Saturday, May 16, 2015

11 Reasons Guys Are Afraid to Commit

by Rich Santos

The most common guy question I hear from my girl friends is about commitment. I'm a perfect example of the guy who is afraid of commitment, so I figured I could shed some light on why we are afraid to commit:


He Still Wants to Play the Field


Once a guy commits, he will lose the right to date other women. Most guys try to hold on to this right as long as they can, especially when they are not sure what they are looking for.

Girls Grow Up Faster Than Boys


"Committing" means "growing up" to some guys. And a lot of us guys don't want to grow up, or we want to delay the process of growing up as long as possible. Commitment is a sign of maturity, and some guys are simply too immature to commit.

There's Someone Else


It's hard for a guy to commit to one woman if he's got others on his mind — imagine trying to commit if you had a couple of guys on your mind.

He's Got Other Priorities


In life, it's tough to balance love, family, work, etc. If there are things in his life that demand more attention than his love life, he'll commit to the other stuff and deal with love when he can.

He's Got Baggage/Afraid of Intimacy


We all know my head is messed up from my crazy family, my terrible experiences, and all of my mental downfalls. Maybe he's had a bad experience with a past girlfriend, or he's a child of divorce. Unresolved pain in his past can prevent him from committing.

He's Afraid It Won't Work Out


Committing involves risk. You are essentially taking a plunge, and investing energy in the relationship. Some people feel that it's not worth a try unless it's 100% certain it will work out. But, you can never really be that sure of things, and that unknown keeps some people from committing.

None of His Friends Have Committed


If you are able to get the first guy of his group of friends to commit, I commend you.
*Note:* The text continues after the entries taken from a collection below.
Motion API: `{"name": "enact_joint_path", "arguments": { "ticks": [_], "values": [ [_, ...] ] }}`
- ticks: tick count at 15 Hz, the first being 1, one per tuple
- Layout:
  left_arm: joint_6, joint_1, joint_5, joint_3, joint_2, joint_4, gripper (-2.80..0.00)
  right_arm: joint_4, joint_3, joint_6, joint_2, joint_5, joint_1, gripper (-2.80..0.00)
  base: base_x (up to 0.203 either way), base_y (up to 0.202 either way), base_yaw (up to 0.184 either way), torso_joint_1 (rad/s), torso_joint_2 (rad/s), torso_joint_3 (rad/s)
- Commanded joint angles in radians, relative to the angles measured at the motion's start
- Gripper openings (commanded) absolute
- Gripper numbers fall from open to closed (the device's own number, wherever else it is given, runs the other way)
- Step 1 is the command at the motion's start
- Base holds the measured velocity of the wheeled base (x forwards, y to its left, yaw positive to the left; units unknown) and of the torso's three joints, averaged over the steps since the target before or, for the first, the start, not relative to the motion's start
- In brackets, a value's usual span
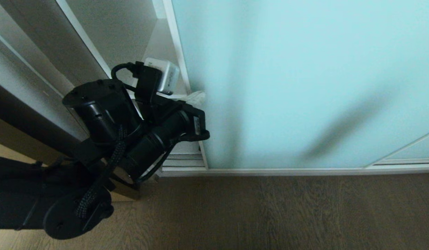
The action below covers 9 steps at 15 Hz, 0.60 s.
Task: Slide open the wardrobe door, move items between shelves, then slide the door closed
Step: Open the door
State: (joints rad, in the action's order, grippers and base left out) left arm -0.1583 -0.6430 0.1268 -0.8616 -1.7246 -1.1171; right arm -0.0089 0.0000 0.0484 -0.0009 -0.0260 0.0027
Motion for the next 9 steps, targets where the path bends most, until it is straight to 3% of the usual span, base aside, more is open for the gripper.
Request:
{"name": "enact_joint_path", "arguments": {
  "ticks": [1,4,9],
  "values": [
    [-0.005,-0.061,0.004,-0.019,-0.049,-0.011,-2.80,0.000,0.000,-0.001,-0.001,0.000,0.000,-2.80,0.000,0.000,0.000,0.000,0.00,0.000],
    [-0.033,-0.107,0.011,-0.035,-0.089,-0.043,-2.80,0.000,0.001,0.000,-0.001,0.000,0.000,-2.80,0.000,0.000,0.000,0.000,0.00,0.000],
    [-0.033,-0.168,0.066,0.028,0.115,-0.041,-2.80,0.000,0.000,0.000,-0.001,0.000,0.000,-2.80,0.000,0.000,0.000,0.000,0.00,0.000]
  ]
}}
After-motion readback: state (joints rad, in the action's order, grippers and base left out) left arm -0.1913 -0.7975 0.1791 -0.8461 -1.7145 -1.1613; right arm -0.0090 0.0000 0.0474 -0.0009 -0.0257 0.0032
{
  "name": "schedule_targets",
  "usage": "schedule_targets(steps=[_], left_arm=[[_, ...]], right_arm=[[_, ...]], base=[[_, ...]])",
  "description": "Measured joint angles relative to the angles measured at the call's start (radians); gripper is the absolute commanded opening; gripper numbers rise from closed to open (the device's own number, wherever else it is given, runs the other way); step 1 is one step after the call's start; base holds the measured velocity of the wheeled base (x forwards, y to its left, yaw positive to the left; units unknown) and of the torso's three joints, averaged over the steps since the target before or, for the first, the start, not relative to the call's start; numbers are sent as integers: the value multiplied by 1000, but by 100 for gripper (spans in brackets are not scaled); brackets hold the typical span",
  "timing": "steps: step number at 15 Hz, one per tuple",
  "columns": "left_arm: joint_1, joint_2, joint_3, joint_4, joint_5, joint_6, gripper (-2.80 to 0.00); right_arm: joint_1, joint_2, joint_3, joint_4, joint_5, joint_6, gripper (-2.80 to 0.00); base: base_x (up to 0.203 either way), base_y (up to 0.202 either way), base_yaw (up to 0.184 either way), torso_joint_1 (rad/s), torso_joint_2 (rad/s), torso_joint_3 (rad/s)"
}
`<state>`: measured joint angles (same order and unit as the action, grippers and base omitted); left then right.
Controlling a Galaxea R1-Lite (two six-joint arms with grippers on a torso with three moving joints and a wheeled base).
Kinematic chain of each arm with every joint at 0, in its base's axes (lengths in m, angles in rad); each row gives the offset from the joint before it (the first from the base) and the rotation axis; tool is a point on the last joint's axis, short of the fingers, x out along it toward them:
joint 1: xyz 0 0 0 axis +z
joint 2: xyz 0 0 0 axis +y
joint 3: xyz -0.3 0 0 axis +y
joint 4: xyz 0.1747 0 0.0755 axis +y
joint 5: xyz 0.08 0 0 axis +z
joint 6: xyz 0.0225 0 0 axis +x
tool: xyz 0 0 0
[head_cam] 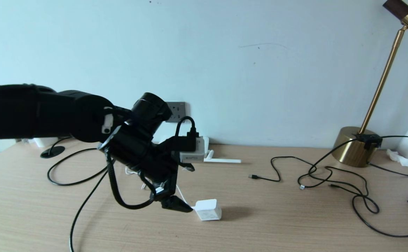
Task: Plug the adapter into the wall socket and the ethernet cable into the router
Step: Pick up plug
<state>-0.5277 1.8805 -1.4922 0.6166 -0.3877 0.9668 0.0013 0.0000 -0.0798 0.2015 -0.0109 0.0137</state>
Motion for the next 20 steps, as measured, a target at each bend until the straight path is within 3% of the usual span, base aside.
schedule_targets(steps=[4, 9, 13, 17, 20], left_arm=[[-2, -42, 24, -9, 7, 0, 0], [-19, -31, 25, -11, 107, 11, 0], [-7, 15, 16, -8, 118, 26, 0], [-1, 92, -105, 80, 115, 26, 0], [-7, 168, -239, 192, 64, 28, 0]], right_arm=[[0, 0, 0, 0, 0, 0, -280], [0, 0, 0, 0, 0, 0, -280], [0, 0, 0, 0, 0, 0, -280], [0, 0, 0, 0, 0, 0, -280], [0, 0, 0, 0, 0, 0, -280]], base=[[0, 0, 0, 0, 0, 0], [0, 0, 0, 0, 0, 0], [0, 0, 0, 0, 0, 0], [0, 0, 0, 0, 0, 0], [0, 0, 0, 0, 0, 0]])
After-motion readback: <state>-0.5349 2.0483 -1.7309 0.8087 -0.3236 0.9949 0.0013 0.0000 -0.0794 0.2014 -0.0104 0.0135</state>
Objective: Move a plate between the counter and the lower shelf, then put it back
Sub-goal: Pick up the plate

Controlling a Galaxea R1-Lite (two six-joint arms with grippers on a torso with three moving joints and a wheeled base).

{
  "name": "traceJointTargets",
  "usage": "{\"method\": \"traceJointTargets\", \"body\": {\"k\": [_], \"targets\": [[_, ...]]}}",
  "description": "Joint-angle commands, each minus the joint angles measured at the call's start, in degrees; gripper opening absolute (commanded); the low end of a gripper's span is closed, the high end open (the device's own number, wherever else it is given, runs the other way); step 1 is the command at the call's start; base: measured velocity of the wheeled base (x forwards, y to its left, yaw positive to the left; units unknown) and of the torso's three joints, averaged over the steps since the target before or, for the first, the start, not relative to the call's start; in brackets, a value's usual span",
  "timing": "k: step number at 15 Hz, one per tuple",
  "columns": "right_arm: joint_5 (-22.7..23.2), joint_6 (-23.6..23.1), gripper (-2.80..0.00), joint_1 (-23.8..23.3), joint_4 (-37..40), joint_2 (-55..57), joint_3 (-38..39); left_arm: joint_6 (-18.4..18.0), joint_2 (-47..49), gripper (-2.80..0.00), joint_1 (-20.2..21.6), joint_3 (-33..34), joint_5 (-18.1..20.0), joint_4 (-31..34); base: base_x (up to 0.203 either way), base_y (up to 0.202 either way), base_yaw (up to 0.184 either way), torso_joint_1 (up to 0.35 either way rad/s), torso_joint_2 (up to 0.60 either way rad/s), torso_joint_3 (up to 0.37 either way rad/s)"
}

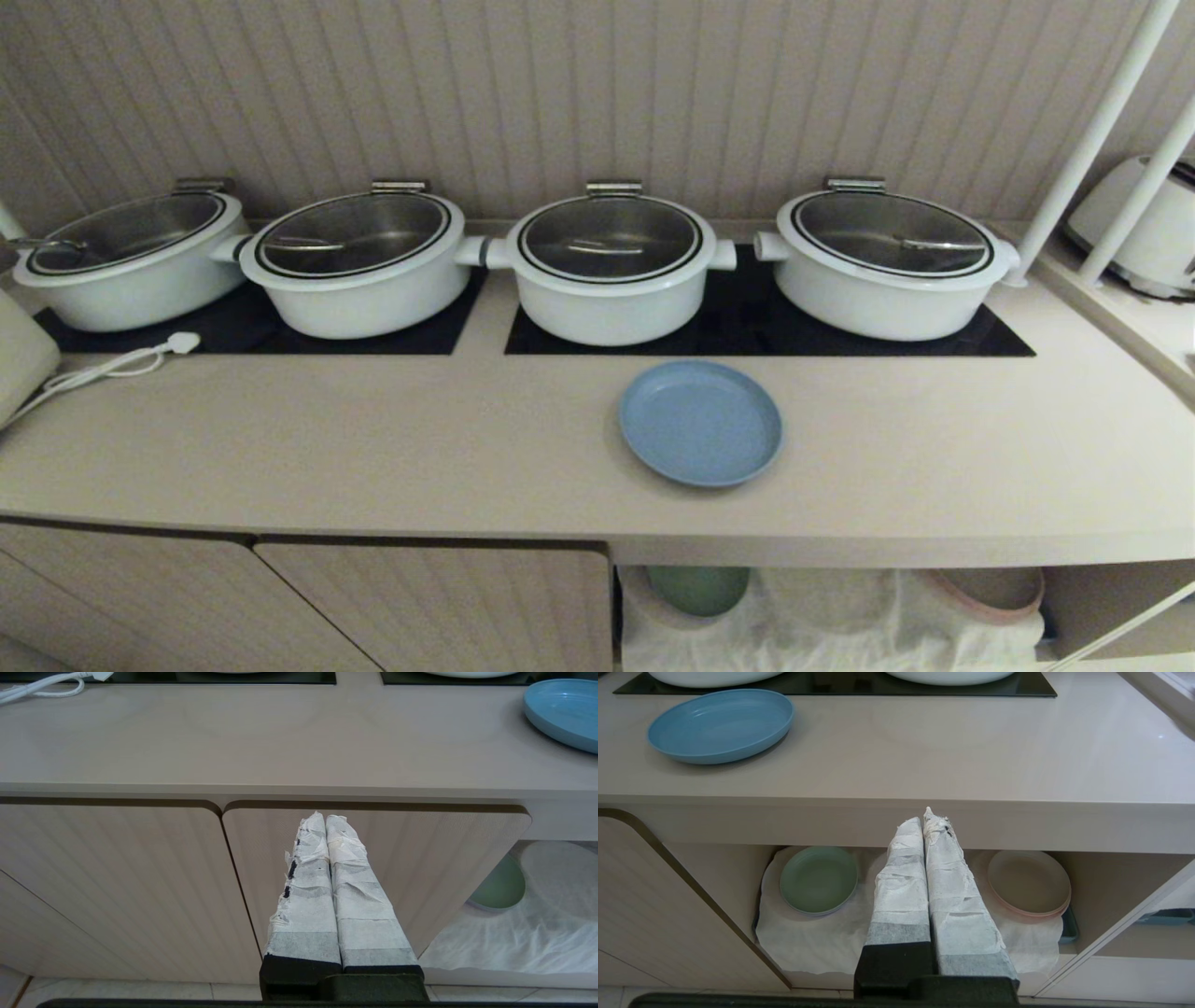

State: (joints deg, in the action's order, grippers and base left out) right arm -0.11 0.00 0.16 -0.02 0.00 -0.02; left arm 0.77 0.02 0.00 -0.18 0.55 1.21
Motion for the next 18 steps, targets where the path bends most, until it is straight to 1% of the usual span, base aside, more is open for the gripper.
{"method": "traceJointTargets", "body": {"k": [1,4,9,13,16,17,18], "targets": [[-0.1,-0.2,-2.8,0.0,0.1,0.0,-0.3,0.0,0.0,-2.8,0.0,0.0,0.0,0.0,0.0,0.0,0.0,0.0,0.0,0.0],[0.0,-0.2,-2.8,0.0,0.4,0.0,-1.9,0.0,0.0,-2.8,0.0,0.0,0.0,0.0,0.0,0.0,0.0,0.0,0.0,0.0],[0.0,-0.1,-2.8,0.0,6.5,2.4,-10.0,0.0,0.0,-2.8,0.0,0.0,0.0,0.0,0.0,0.0,0.0,0.0,0.0,0.0],[0.0,-0.1,-2.8,0.1,7.2,15.4,-16.9,0.0,0.0,-2.8,0.0,0.0,0.0,0.0,0.0,0.0,0.0,0.0,0.0,0.0],[0.3,0.2,-2.8,0.1,7.2,27.3,-24.8,0.0,0.0,-2.8,0.0,0.0,0.0,0.0,0.0,0.0,0.0,0.0,0.0,0.0],[0.8,0.5,-2.8,0.5,7.2,31.0,-27.8,0.0,0.0,-2.8,0.0,0.0,0.0,0.0,0.0,0.0,0.0,0.0,0.0,0.0],[1.4,0.8,-2.8,1.8,7.3,34.5,-30.5,0.0,0.0,-2.8,0.0,0.0,0.0,0.0,0.0,0.0,0.0,0.0,0.0,0.0]]}}
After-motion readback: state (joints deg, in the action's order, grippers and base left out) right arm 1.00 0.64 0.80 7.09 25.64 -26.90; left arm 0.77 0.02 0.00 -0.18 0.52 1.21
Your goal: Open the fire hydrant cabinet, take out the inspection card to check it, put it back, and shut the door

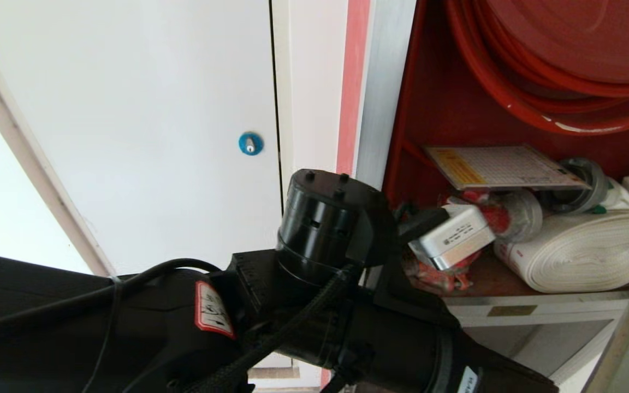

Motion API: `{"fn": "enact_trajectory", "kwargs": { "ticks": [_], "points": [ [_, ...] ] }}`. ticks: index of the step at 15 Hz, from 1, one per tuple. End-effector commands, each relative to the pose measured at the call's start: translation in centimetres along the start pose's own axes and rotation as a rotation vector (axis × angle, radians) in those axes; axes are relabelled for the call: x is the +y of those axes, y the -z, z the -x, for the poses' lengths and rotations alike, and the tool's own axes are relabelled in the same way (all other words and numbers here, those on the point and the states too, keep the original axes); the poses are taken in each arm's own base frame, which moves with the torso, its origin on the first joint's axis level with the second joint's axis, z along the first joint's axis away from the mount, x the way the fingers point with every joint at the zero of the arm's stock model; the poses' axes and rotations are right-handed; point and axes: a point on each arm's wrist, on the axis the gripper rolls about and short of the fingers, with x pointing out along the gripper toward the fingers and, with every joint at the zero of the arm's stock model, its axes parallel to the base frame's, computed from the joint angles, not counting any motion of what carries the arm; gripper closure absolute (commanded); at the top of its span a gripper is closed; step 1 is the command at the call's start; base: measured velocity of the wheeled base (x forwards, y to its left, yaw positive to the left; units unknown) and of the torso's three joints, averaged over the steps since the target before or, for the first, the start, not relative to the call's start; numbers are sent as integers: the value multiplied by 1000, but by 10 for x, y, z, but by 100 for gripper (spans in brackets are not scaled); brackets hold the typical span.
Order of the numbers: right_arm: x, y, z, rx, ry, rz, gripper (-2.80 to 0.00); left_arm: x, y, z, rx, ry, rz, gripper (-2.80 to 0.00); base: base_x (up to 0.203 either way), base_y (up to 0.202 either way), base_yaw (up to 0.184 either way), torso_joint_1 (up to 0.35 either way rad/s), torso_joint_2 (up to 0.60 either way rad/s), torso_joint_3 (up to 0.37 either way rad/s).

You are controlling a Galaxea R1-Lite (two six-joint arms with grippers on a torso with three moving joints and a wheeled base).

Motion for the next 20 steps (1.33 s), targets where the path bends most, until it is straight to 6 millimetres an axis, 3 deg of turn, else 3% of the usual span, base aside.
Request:
{"fn": "enact_trajectory", "kwargs": {
  "ticks": [1, 4, 9, 14, 20],
  "points": [
    [0, 0, 0, 2, 0, 2, 0, -1, 1, 17, -14, -23, 0, 0, 0, 0, 0, 0, 0, 0],
    [0, 0, 0, 2, 0, 2, 0, 4, 17, 50, -10, -101, 11, 0, 0, 0, 0, 0, 0, 0],
    [0, 0, 0, 2, 0, 0, 0, 13, 29, 137, -120, -333, 24, 0, 0, 0, 0, 0, 0, 0],
    [0, 0, 0, 2, 0, 0, 0, -10, 48, 204, -230, -553, -47, 0, 0, 0, 0, 0, 0, 0],
    [0, 0, 0, 0, 0, 1, 0, -70, 60, 258, -406, -818, -219, 0, 0, 0, 0, 0, 0, 0]
  ]
}}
Most of us guys want to commit eventually, but we don't want to be the first one, and there is respect among guys for the last single guy in the group.

He's Only in It for the Sex


Sadly, some guys are just out to conquest women. Keep a close eye on things so you're not a victim of conquesting. Usually, if you have a gut feeling that this is the case, you are right.

He's Still "Selfish"


A few weeks ago, my friend was freaking out via text because his wife scheduled a dinner the night of the Ravens nationally televised Monday Night Football game. He was "extremely jealous" that I planned to lay in my boxers alone watching the Ravens game in HD. Committed relationships are acts of selflessness. We are giving ourselves and our time and energy to one another. I know that I'm still in a selfish period in my life: I'd rather wake up at 10 AM on Sunday and read about The Sex Pistols and Maryland History on Wikipedia instead of waking up at 9 AM and going to brunch with a girlfriend. Some day we all get less selfish with our time, but when that occurs differs for everyone.

He's Not into You Enough to Commit


Most of the reasons a guy won't commit have to do with the guy. But he may see you as a fun person to date, but never thought of you as someone he'd commit to in the end. It's tough to swallow when this is the situation, but sometimes it's easy to resolve it in your mind this way and move on.

You're Pressuring Him Too Much to Commit


If he's going to commit, let him come to that moment on his own. If you continue to bring it up, he may become bitter and annoyed at the whole thought of it. You'd rather him come to the decision to commit naturally on his own, and not because he was pressured to do so anyway. Just think about how you feel when someone pressures you to commit.

Any combination of these reasons contribute to a guy's reluctance to committing. One of the biggest factors in the success of a relationship is timing. If you're out of synch in a relationship, and with commitment, then you may not be right for one another.

What reasons have you seen in your experience for guys not committing. Do you agree with my reasons?